▶ [Task to carry out] Word for word, give the data again without its pictures.

▶ [Data extract]
....................

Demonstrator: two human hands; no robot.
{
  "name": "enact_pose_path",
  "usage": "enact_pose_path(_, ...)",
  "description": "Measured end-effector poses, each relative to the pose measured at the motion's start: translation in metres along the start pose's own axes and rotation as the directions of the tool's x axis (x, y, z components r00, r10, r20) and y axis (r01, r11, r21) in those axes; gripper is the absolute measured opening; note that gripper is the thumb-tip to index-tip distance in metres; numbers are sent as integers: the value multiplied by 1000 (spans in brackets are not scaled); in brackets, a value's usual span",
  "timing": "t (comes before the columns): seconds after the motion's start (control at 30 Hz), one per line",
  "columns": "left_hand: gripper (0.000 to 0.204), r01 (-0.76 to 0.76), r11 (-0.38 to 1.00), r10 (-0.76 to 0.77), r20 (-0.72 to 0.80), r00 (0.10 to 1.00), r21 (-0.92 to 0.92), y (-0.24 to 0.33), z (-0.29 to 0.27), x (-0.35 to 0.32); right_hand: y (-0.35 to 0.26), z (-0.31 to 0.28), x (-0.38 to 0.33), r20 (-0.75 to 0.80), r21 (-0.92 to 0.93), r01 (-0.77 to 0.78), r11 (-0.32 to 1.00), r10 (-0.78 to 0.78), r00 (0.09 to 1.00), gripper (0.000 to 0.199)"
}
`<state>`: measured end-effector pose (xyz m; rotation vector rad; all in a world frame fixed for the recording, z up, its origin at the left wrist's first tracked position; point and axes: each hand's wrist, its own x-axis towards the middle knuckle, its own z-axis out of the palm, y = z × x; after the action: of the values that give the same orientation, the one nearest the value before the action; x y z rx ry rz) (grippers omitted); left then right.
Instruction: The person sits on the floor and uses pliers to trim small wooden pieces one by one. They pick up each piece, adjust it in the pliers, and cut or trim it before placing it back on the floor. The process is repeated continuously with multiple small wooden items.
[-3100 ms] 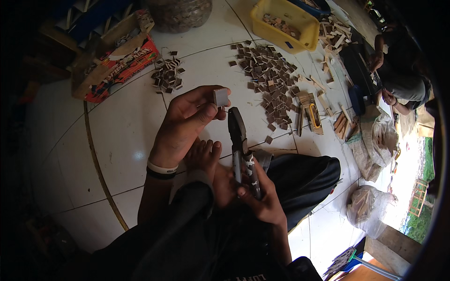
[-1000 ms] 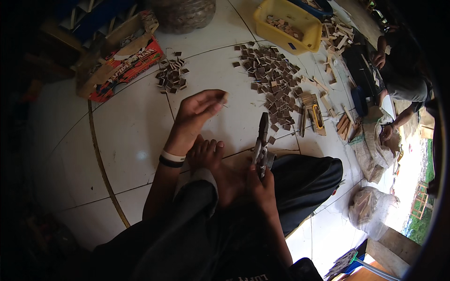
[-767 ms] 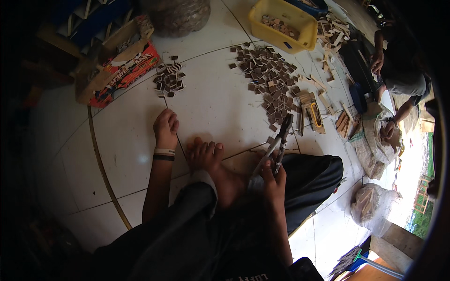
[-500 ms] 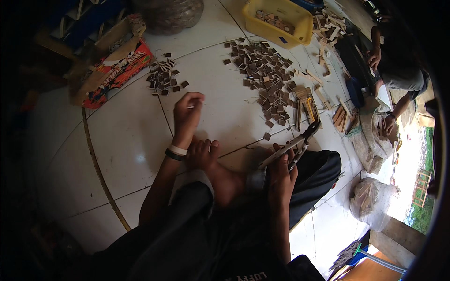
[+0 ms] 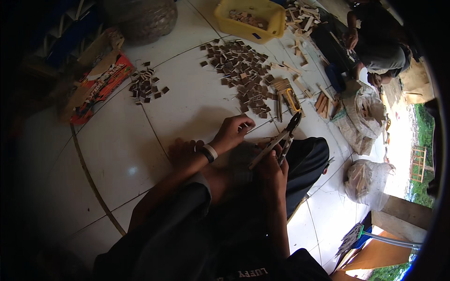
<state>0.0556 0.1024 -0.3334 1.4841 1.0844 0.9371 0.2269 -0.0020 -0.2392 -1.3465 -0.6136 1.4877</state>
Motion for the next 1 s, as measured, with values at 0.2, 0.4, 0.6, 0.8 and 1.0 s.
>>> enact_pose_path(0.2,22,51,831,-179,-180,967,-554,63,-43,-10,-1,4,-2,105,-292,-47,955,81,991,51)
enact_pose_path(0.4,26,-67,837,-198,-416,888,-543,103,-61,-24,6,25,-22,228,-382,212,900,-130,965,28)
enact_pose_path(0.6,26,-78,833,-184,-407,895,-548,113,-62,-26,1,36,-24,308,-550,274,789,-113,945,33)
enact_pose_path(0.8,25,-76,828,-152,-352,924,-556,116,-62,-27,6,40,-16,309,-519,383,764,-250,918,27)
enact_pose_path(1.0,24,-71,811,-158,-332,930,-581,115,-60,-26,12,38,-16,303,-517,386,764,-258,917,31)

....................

▶ [Response]
Demonstrator: two human hands; no robot.
{
  "name": "enact_pose_path",
  "usage": "enact_pose_path(_, ...)",
  "description": "Measured end-effector poses, each relative to the pose measured at the motion's start: translation in metres along the start pose's own axes and rotation as the directions of the tool's x axis (x, y, z components r00, r10, r20) and y axis (r01, r11, r21) in those axes; gripper is the absolute measured opening; note that gripper is the thumb-tip to index-tip distance in metres; numbers are sent as integers: the value multiplied by 1000 (spans in brackets are not scaled); in brackets, a value's usual span",
  "timing": "t (comes before the columns): seconds after the motion's start (control at 30 Hz), one per line",
  "columns": "left_hand: gripper (0.000 to 0.204), r01 (-0.76 to 0.76), r11 (-0.38 to 1.00), r10 (-0.76 to 0.77), r20 (-0.72 to 0.80), r00 (0.10 to 1.00), r21 (-0.92 to 0.92), y (-0.24 to 0.33), z (-0.29 to 0.27), x (-0.35 to 0.32); right_hand: y (-0.35 to 0.26), z (-0.31 to 0.28), x (-0.38 to 0.33), r20 (-0.75 to 0.80), r21 (-0.92 to 0.93), r01 (-0.77 to 0.78), r11 (-0.32 to 1.00), r10 (-0.78 to 0.78), r00 (0.09 to 1.00), gripper (0.000 to 0.199)"
}
`<state>`: measured end-effector pose (xyz m; rotation vector rad; all in a world frame fixed for the recording, z up, its origin at the left wrist's first tracked position; point and axes: each hand's wrist, its own x-axis towards the middle knuckle, its own z-axis out of the palm, y = z × x; after the action: of the values that give the same orientation, the one nearest the value before the action; x y z rx ry rz) (grippers omitted); left then right.
Instruction: The person sits on the floor and uses pliers to trim small wooden pieces one by one. They pick up each piece, adjust it in the pliers, and cut or trim it before placing it back on the floor. The process is repeated continuously with multiple small wooden items.
[-3100 ms] 
[-1000 ms] 
[-767 ms] 
[-500 ms] 
[+0 ms] 
<state>0.0556 0.1024 -0.3334 1.4841 1.0844 0.9371 0.2269 -0.0020 -0.2392 -1.3465 -0.6136 1.4877</state>
Motion for the next 1 s, as measured, with values at 0.2, 0.4, 0.6, 0.8 and 1.0 s.
>>> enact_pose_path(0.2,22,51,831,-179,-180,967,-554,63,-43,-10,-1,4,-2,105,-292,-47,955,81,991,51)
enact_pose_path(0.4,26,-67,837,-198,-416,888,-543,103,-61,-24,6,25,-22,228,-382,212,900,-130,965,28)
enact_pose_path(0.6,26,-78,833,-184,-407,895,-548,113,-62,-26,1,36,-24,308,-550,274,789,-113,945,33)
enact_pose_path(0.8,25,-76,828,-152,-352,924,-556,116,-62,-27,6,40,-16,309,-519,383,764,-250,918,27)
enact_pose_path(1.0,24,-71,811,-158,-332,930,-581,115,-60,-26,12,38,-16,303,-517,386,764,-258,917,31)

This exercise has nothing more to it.